I know I carry on a bit about using local independent shops but I was in town and in a hurry so I nipped into Aldi today for a few things. I never (well, hardly ever) buy food "kits" but I saw a transparent pack of chunks of pork with ready prepped veg and a sachet of the sauce for cooking it all in. Reasonably priced and all packed neatly with different "bits" nicely separated. All that the cook had to provide was 100ml water to the sauce. The pork looked to be good quality so I decided to give it a whirl. Instructions are to chuck everything into a casserole/stew pot and cook in the oven. 

Enough for three normal or two greedy people. I'm going to cook and eat it tomorrow so I'll report on the results tomorrow evening. Watch this space!


----------



## Kayelle (Oct 1, 2018)

This would make a perfect post for the nightly dinner thread tomorrow nite. MC.


----------



## Roll_Bones (Oct 2, 2018)

I have never shopped in Aldi.  My wife takes her mother grocery shopping every Monday and Aldi is on the list of stops.

My wife has picked up items here and there and I asked her where she got the stuff after I was impressed with it. Aldi was the answer.

Potato's - No growing eyes or decay after substantial time in storage.
Bagged Salads - Never wet, last so much longer than any other bagged salads we have ever bought.
Bottled salad dressing.

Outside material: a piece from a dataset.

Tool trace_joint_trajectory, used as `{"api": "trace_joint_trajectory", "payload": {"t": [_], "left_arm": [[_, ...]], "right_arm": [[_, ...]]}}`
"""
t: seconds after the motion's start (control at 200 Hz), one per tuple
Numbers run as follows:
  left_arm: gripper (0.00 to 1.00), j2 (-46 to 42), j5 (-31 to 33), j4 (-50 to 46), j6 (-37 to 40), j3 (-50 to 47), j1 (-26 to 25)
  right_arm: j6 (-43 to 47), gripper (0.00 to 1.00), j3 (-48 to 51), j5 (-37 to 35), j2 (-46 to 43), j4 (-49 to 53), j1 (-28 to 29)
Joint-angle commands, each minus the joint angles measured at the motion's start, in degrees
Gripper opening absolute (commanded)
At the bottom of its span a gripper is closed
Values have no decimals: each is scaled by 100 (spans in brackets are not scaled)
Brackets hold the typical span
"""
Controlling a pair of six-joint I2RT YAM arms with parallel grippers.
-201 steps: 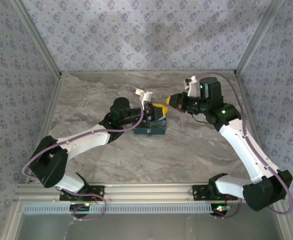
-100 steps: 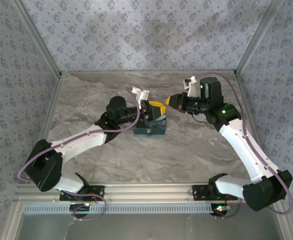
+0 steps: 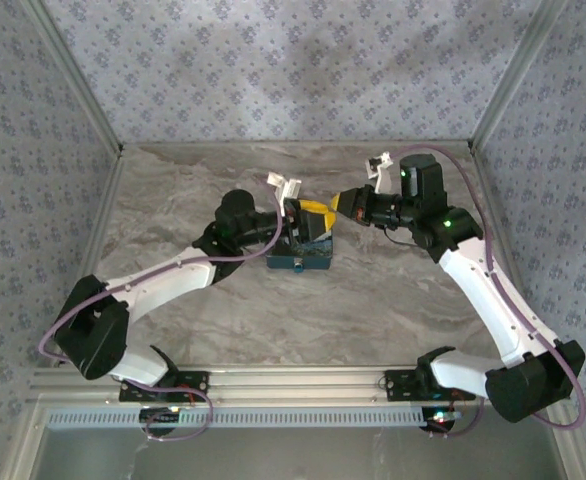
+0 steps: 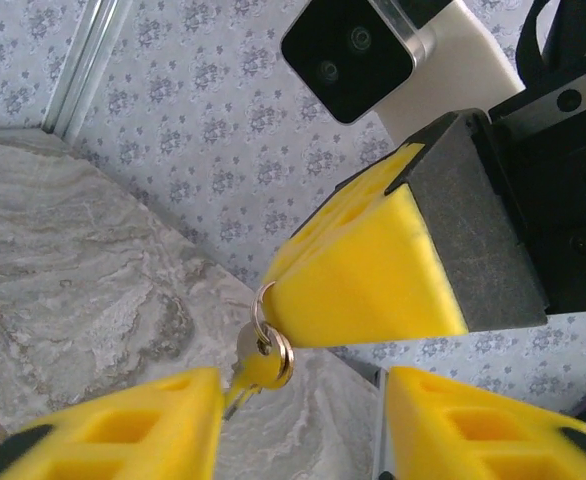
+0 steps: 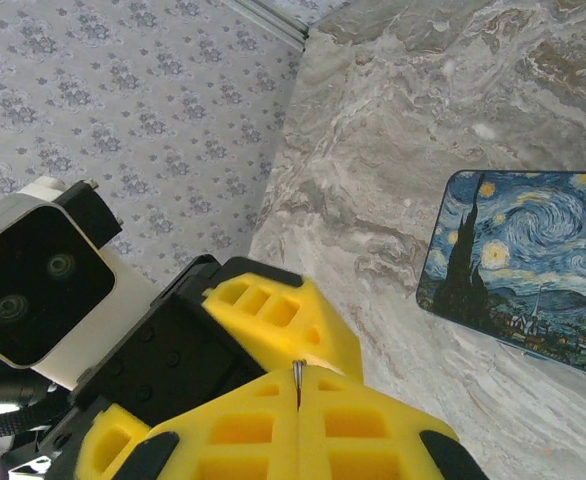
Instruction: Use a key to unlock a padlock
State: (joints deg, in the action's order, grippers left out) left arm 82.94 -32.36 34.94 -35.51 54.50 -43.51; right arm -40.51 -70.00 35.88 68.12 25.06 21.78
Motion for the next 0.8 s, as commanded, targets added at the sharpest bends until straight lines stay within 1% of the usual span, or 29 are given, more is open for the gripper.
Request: {"api": "trace_joint_trajectory", "payload": {"t": [0.0,0.15,0.17,0.215,0.23,0.345,0.405,0.48,0.565,0.625,0.69,0.794], "left_arm": [[35,27,-159,213,46,195,9],[32,56,-169,167,53,218,11],[34,64,-165,150,60,227,12],[46,73,-112,78,91,253,14],[49,81,-72,55,96,261,16],[49,114,0,48,106,271,15],[42,127,-18,69,98,288,9],[35,128,-20,75,88,289,9],[30,103,-22,54,94,294,9],[25,77,-16,8,121,289,9],[23,39,2,-85,164,280,9],[12,-43,15,-218,236,255,9]], "right_arm": [[18,1,48,163,-114,-16,3],[8,1,48,197,-110,-46,-15],[14,1,48,200,-112,-46,-14],[6,1,41,200,-108,-52,-15],[6,1,39,208,-106,-50,-16],[1,1,47,222,-123,-60,-15],[5,1,48,218,-131,-35,-24],[9,1,54,227,-135,-29,-42],[17,1,56,251,-141,-32,-67],[17,1,57,256,-141,-32,-84],[30,1,56,270,-141,-34,-99],[58,2,56,297,-150,-9,-120]]}}
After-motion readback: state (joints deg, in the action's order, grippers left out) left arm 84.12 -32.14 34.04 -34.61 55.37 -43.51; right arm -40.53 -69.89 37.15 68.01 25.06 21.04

Cannot tell it costs half as much as the name brands we normally buy.

I'm a hard guy to impress and those items she brought home impressed me.
I told her to get more stuff to see.


----------



## caseydog (Oct 2, 2018)

FYI - potatoes that don't sprout "eyes" have been treated with the _chemical maleic hydrazide_. They need to be thoroughly washed, and the only way to remove _most_ of the chemical is to peel the potatoes. If you like to eat the skins, go organic and eat them before they sprout. 

CD


----------



## Just Cooking (Oct 2, 2018)

We do the majority of our grocery shopping at Aldi.. 



I am a big TJ's fan (none here in my part of MO) so Aldi is a good substitute.. The more I explore Aldi, the more impressed I am with their selection and pricing.. Actually just hit them today for a few staples..

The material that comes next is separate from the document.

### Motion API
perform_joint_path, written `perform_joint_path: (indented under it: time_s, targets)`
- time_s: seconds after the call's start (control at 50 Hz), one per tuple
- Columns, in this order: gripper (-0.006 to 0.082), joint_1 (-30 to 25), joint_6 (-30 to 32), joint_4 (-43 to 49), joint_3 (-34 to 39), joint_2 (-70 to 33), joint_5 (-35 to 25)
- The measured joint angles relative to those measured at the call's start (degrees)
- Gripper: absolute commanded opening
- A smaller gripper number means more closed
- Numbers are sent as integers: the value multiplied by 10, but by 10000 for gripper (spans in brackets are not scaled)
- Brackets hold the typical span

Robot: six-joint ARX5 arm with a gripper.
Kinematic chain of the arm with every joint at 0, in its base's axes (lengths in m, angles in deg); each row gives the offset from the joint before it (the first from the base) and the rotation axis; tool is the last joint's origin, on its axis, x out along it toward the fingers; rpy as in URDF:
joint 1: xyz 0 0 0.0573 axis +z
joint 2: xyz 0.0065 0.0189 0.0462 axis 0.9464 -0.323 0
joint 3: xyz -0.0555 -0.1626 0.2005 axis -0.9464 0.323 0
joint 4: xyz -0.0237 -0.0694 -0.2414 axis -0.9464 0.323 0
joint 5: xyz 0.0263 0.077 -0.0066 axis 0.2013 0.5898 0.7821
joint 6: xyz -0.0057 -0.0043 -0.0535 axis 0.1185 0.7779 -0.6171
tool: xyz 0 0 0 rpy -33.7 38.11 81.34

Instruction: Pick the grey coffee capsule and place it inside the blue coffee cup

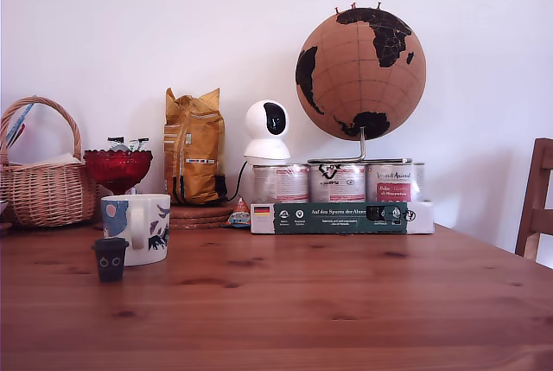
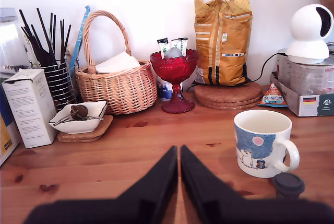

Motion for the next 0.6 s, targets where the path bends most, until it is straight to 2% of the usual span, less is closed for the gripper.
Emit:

I haven't bought any meal "kits" but, as with TJ's, I imagine that there may be some good ones.. Veggies and meat offerings are really quite good and reasonably priced.. Same with dairy, cheeses and frozen products..


Well hell... Its just a good place to shop.. 



Ross


----------



## caseydog (Oct 2, 2018)

Again, my only problem with _ALDI_ (besides never having quarters for a cart) is that I inevitably have to go to _Kroger_ after ALDI to get the stuff _ALDI_ doesn't have. On the other hand, I never have to go to _ALDI_ to get stuff that _Kroger_ doesn't have. 

CD


----------



## Mad Cook (Oct 2, 2018)

Mad Cook said:


> I know I carry on a bit about using local independent shops but I was in town and in a hurry so I nipped into Aldi today for a few things. I never (well, hardly ever) buy food "kits" but I saw a transparent pack of chunks of pork with ready prepped veg and a sachet of the sauce for cooking it all in. Reasonably priced and all packed neatly with different "bits" nicely separated. All that the cook had to provide was 100ml water to the sauce. The pork looked to be good quality so I decided to give it a whirl. Instructions are to chuck everything into a casserole/stew pot and cook in the oven.
> 
> Enough for three normal or two greedy people. I'm going to cook and eat it tomorrow so I'll report on the results tomorrow evening. Watch this space!


It turned out pretty well. Probably wouldn't be at the front of the queue if you were trying to impress, when you meeting your future in-laws but for a Tuesday evening dinner it was OK.


----------



## Roll_Bones (Oct 3, 2018)

caseydog said:


> FYI - potatoes that don't sprout "eyes" have been treated with the _chemical maleic hydrazide_. They need to be thoroughly washed, and the only way to remove _most_ of the chemical is to peel the potatoes. If you like to eat the skins, go organic and eat them before they sprout.
> 
> CD



Thanks for the heads up.  I wish more stores would use the chemical as I get two extra weeks out of 10 pound bag.
I peel these as they are russets. 

I have had potato's start sprouting within a few days of purchase.  I keep them in a cool dark place and still get sprouts.
I welcome potato's that give me a little more time.


----------